The Armed Forces of the Philippines (AFP) recently announced that 14 members of the Abu Sayyaf Group have died in the 3-day bombardment by heavy artillery towards the rebel’s strongholds in Jolo, Sulu.
AFP Public Affairs Office Chief Colonel Noel Detoyato revealed that the casualties are based on reports from the civilians. He adds, however, that the numbers will be verified. Parts of human bodies have been recovered by AFP personnel.
Detoyato will continue to bomb the bandit’s positions using the AFP’s 105mm Howitzers.
This is the second time this month has seen the blood of militants shed; on the 12, 13 members were killed in a 10-hour firefight in Tipo-Tipo, Basilan.
The Chief Colonel has refused to give comment on President Noynoy Aquino’s statement about the Abu Sayyaf allegedly attempting the abduction of him, his sister Kris Aquino and Saranggani Representative Manny Pacquiao.
The fight against the violent extremist groups has intensified since December 2015, and have been successful in neutralizing high-value terror suspects. Right now, the Philippine government has doubled its efforts once more after the beheading of Abu Sayyaf’s Canadian captive John Ridsdel last Monday, April 25. The AFP has yet to secure the safety of the other captives – Canadian Robert Hall and his girlfriend, Marites Flor, and Norwegian Kjartan Sekingstad.

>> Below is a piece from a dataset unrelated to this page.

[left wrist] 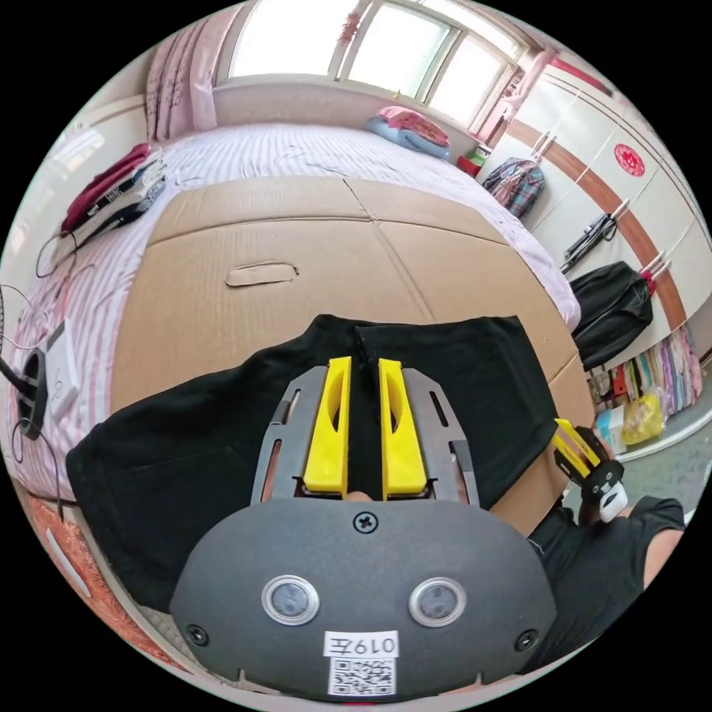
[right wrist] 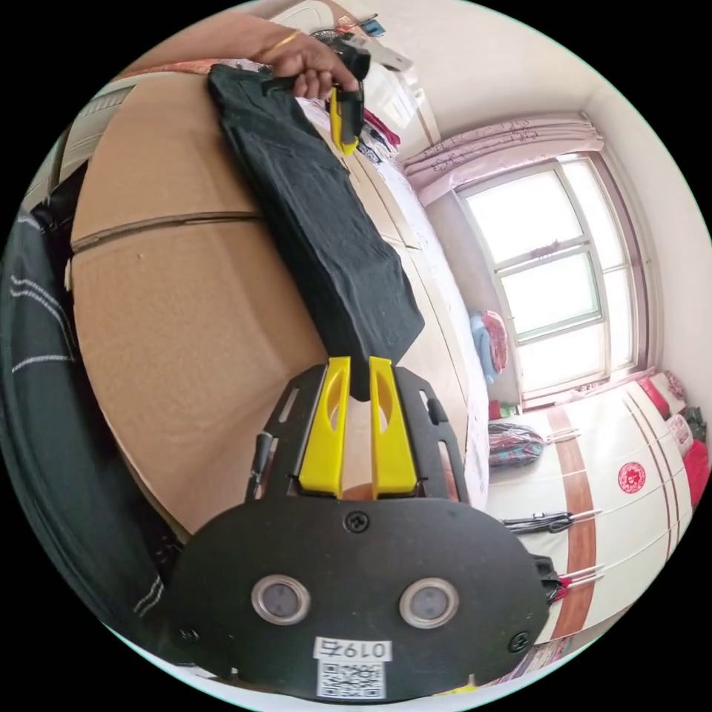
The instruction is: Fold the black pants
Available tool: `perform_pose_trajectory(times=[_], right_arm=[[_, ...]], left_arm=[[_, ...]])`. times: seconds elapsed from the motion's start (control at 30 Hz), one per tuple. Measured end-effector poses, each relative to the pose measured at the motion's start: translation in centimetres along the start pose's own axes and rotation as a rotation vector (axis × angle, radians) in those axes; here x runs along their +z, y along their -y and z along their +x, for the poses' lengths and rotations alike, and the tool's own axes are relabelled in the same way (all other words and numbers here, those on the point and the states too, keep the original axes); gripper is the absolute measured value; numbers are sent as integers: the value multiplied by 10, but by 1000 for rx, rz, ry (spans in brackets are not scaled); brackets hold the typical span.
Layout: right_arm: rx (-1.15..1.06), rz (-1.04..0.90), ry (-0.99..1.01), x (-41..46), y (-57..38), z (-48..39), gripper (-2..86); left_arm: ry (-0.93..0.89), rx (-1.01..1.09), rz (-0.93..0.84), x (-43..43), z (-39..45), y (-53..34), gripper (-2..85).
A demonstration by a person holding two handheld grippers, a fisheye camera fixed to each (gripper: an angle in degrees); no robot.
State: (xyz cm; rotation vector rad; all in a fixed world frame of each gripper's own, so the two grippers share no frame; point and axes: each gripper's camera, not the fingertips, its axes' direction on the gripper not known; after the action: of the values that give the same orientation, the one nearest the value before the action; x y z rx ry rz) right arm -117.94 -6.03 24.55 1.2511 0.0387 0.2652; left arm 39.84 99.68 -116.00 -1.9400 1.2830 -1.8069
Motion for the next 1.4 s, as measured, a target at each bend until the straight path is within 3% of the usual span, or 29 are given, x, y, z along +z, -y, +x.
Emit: perform_pose_trajectory(times=[0.1,0.33,0.57,0.77,0.93,1.07,1.27,1.4], right_arm=[[-21,54,100,10,-13,21,51],[235,251,541,107,-47,231,-6],[-47,64,830,323,50,334,5],[-233,-30,1316,493,105,380,78],[-250,57,1517,586,104,395,82],[-230,94,1584,640,91,402,82],[-217,198,1607,689,56,413,74],[-187,149,1663,732,40,413,74]], left_arm=[[-28,-31,2,9,-25,23,57],[-109,29,56,2,-52,57,45],[-197,511,160,-8,7,84,24],[-321,815,91,22,46,132,65],[-373,928,-54,77,72,186,98],[-431,1035,-176,119,93,214,107],[-479,1043,-164,131,102,229,100],[-475,1045,-145,131,108,230,89]])
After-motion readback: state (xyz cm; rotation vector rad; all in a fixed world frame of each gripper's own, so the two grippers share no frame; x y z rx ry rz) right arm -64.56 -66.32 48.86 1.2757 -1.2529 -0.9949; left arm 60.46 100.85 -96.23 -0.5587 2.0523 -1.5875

Ridsdel’s beheading has made international headlines, and is causing the Philippines and its neighbors great unrest; the militant group is rumored to be trained and funded by Al Qaeda and the Indonesia-based militant group Jemaah Islamiyah, and is reported to have engaged in several highly disruptive and harmful activities. These include kidnapping innocent civilians and beheading them if the ransom is not paid, hijacking the ships on regional trade routes near Indonesia and Malaysia, and supporting terrorist activities by other groups link to Al Qaeda and IS in the region.